On Thu, Apr 22, 2021 at 08:51:06AM -0700, Bart Van Assche wrote:
> On 4/22/21 12:13 AM, Ming Lei wrote:
> > On Wed, Apr 21, 2021 at 08:54:30PM -0700, Bart Van Assche wrote:
> >> On 4/21/21 8:15 PM, Ming Lei wrote:
> >>> On Tue, Apr 20, 2021 at 05:02:33PM -0700, Bart Van Assche wrote:
> >>>> +static bool bt_tags_iter(struct sbitmap *bitmap, unsigned int bitnr, void *data)
> >>>> +{
> >>>> +	struct bt_tags_iter_data *iter_data = data;
> >>>> +	struct blk_mq_tags *tags = iter_data->tags;
> >>>> +	bool res;
> >>>> +
> >>>> +	if (iter_data->flags & BT_TAG_ITER_MAY_SLEEP) {
> >>>> +		down_read(&tags->iter_rwsem);
> >>>> +		res = __bt_tags_iter(bitmap, bitnr, data);
> >>>> +		up_read(&tags->iter_rwsem);
> >>>> +	} else {
> >>>> +		rcu_read_lock();
> >>>> +		res = __bt_tags_iter(bitmap, bitnr, data);
> >>>> +		rcu_read_unlock();
> >>>> +	}
> >>>> +
> >>>> +	return res;
> >>>> +}
> >>>
> >>> Holding one rwsem or rcu read lock won't avoid the issue completely
> >>> because request may be completed remotely in iter_data->fn(), such as
> >>> nbd_clear_req(), nvme_cancel_request(), complete_all_cmds_iter(),
> >>> mtip_no_dev_cleanup(), because blk_mq_complete_request() may complete
> >>> request in softirq, remote IPI, even wq, and the request is still
> >>> referenced in these contexts after bt_tags_iter() returns.
> >>
> >> The rwsem and RCU read lock are used to serialize iterating over
> >> requests against blk_mq_sched_free_requests() calls. I don't think it
> >> matters for this patch from which context requests are freed.
> > 
> > Requests still can be referred in other context after blk_mq_wait_for_tag_iter()
> > returns, then follows freeing request pool. And use-after-free exists too, doesn't it?
> 
> The request pool should only be freed after it has been guaranteed that
> all pending requests have finished and also that no new requests will be
> started. This patch series adds two blk_mq_wait_for_tag_iter() calls.
> Both calls happen while the queue is frozen so I don't think that the
> issue mentioned in your email can happen.
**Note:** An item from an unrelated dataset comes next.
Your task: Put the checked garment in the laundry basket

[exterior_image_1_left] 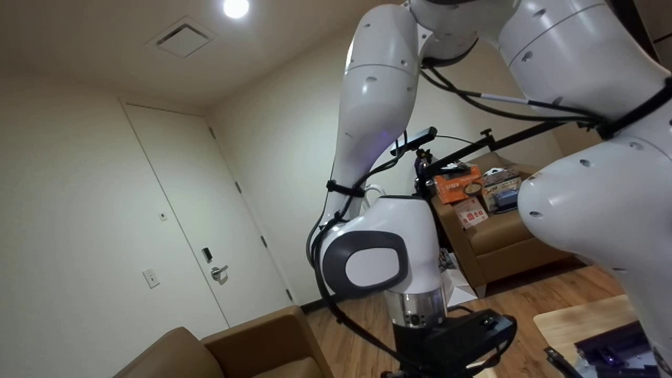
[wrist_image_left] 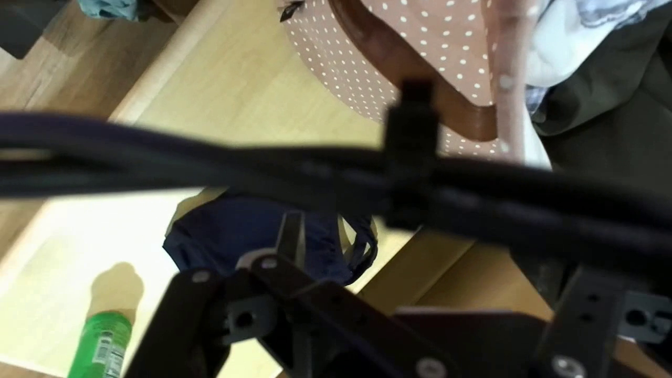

For example, scsi aacraid normal completion vs. reset together with elevator
switch, aacraid is one single queue HBA, and the request will be completed
via IPI or softirq asynchronously, that said request isn't really completed
after blk_mq_complete_request() returns.

1) interrupt comes, and request A is completed via blk_mq_complete_request()
from aacraid's interrupt handler via ->scsi_done()

2) _aac_reset_adapter() comes because of reset event which can be
triggered by sysfs store or whatever, irq is drained in 
_aac_reset_adpter(), so blk_mq_complete_request(request A) from aacraid irq
context is done, but request A is just scheduled to be completed via IPI
or softirq asynchronously, not really done yet.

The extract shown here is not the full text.